Collection of sensitive information: directly from the individual
You may be able to source enrolment images of these persons from your own records if the person has entered the field of vision of one of your cameras before. The trouble is that you will need to meet an exception to the prohibition in APP 3.3 on the collection of sensitive information when their image is converted into a biometric template.
It’s likely going to be difficult for you to obtain consent, or you might not want to go about seeking consent. Other exceptions include if a ‘general permitted situation’ exists (see s 16A of the Privacy Act). However, the recent Bunnings determination also suggests that these are hard to satisfy.
Bunnings contending that it reasonably believed that the collection of biometric templates was necessary to:
- lessen or prevent a serious threat to the safety of its employees arising from abuse, violence and aggression of customers; and
- take appropriate action in relation to unlawful activity, being retail theft and assault or battery of its employees by customers.
However, the OAIC ultimately reject both of these arguments (see para 127 – 147, and 163 – 176), on the basis that it had doubts about Bunnings holding a ‘reasonable belief’ and the ‘necessity’ of the FRT to achieve desired outcomes given certain inefficiencies.
Collection of sensitive information: indirectly from third parties
Another way you may be sourcing enrolment images or biometric templates of persons you intend to put on the ban list is from public sources (like the internet or social media platforms) or by buying or receiving a ban list from another organisation, including law enforcement as was the case with the Bunnings determination (see paragraph 32). This practice presents several challenges which include:
- The lawfulness of collecting sensitive information – given that you’re not getting the person’s consent, are there any other exceptions to the prohibition on collecting sensitive information that apply?
- The same data quality issues we discussed above but on steroids: images from the internet are often of poor quality, and those from social media are often edited. Plus, some novel ones. For example, how can you be sure that the person whose image you are taking from social media is of the same person you want to add to the ban list?
- Retention issues – how do you manage who is on the ban list and when they get taken off?
What can I do, can I even do anything?
In our experience, Privacy Officers often are placed in a difficult position with this one because organisations don’t appreciate how the risks outweigh the benefits and push to continue or don’t loop the Privacy Officer in on the practice.
Our biggest piece of advice is to tackle the prohibition on collecting sensitive information first by highlighting the risks to the organisation if there is no exception e.g., fines, loss of public trust, bad publicity.

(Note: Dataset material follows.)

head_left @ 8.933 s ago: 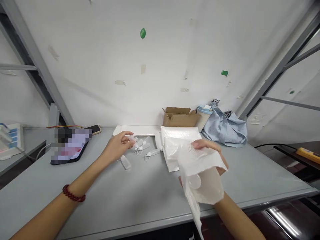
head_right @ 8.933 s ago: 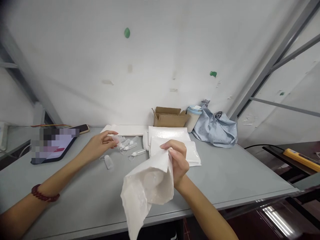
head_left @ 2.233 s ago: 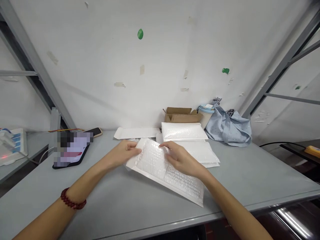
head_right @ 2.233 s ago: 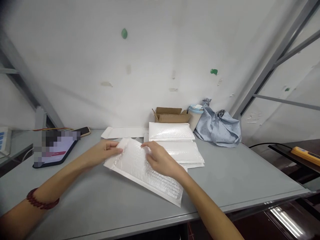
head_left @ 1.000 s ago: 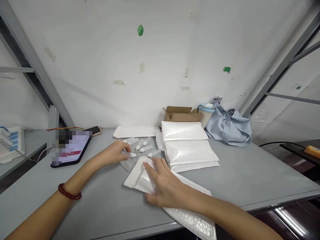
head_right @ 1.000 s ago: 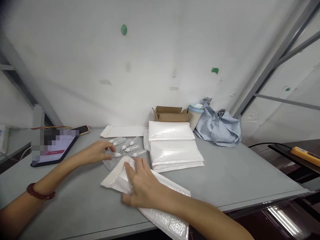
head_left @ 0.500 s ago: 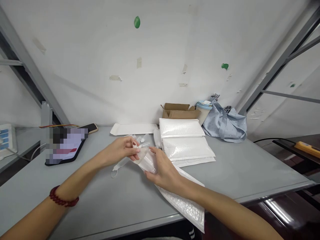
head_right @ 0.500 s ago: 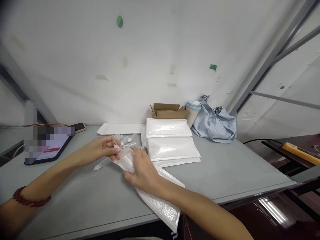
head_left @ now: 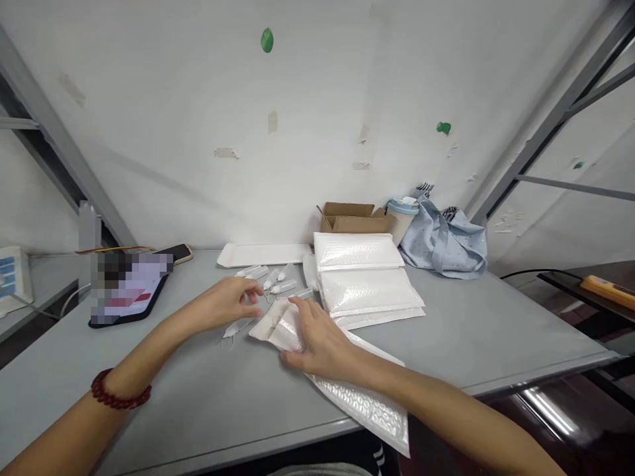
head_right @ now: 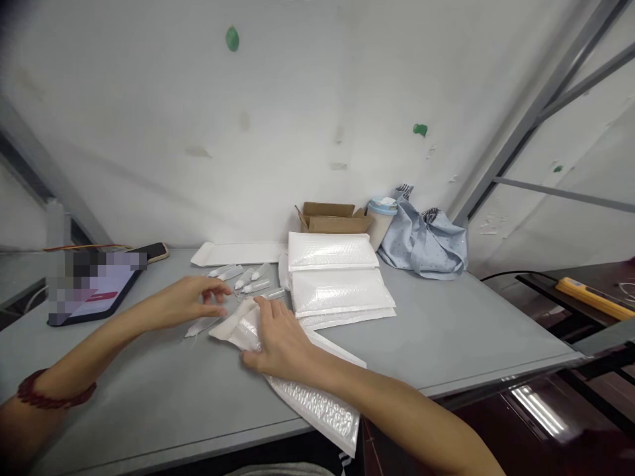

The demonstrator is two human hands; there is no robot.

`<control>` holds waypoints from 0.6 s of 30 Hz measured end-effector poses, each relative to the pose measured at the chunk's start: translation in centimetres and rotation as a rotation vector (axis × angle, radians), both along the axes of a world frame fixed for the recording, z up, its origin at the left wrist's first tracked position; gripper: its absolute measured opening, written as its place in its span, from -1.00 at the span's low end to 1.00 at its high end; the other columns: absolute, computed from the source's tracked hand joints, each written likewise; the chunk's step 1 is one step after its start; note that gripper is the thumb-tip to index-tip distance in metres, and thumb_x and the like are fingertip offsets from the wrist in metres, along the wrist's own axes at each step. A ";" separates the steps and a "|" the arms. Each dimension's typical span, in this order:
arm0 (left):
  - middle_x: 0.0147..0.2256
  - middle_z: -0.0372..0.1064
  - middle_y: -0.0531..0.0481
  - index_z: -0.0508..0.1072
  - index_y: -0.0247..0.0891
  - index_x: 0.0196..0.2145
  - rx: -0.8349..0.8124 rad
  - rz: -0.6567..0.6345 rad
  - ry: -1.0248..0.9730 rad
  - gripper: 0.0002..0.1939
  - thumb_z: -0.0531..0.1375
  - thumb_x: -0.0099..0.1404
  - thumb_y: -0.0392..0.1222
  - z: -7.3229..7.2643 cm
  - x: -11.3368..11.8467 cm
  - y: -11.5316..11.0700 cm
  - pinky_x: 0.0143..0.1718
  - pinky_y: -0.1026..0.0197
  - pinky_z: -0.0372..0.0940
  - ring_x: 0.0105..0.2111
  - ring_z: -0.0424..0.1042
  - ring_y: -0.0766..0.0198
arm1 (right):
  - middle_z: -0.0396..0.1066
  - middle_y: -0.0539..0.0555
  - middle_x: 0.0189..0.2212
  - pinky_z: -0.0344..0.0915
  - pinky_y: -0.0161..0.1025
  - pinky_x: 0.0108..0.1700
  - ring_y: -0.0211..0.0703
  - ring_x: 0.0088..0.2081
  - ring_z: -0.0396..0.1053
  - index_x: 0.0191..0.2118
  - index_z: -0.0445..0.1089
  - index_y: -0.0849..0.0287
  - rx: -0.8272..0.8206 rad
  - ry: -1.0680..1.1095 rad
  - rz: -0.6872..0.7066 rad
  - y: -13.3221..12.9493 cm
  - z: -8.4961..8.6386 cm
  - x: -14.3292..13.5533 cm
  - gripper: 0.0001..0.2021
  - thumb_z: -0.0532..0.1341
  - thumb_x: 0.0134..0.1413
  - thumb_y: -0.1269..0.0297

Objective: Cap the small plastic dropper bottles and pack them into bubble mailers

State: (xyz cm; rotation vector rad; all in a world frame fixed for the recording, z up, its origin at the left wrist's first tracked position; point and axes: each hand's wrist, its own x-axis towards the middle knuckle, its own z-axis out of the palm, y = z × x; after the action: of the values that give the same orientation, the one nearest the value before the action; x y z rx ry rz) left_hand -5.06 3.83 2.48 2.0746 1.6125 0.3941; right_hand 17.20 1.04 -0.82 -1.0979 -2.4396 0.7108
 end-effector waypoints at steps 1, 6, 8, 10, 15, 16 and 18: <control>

If an exception is satisfied, work with the implementation team to embed privacy enriching practices that also increase the effectiveness of the facial recognition technology, which the implementation team will get really excited about. For example, a policy that sets criteria around where enrolment images are sourced and how often they are updated will address your data quality and retention issues and will also reduce the number of false positives that security gets flagged with, increasing their ability to identify people who are actual threats.
Just as with other projects, if your organisation is considering facial recognition technology, the implementation of a privacy by design approach will allow you to embed compliance with the APPs. This means conducting PIAs, regularly training staff, having clear governance arrangements and proactively managing ongoing assurance activities all need to be imbedded into the journey.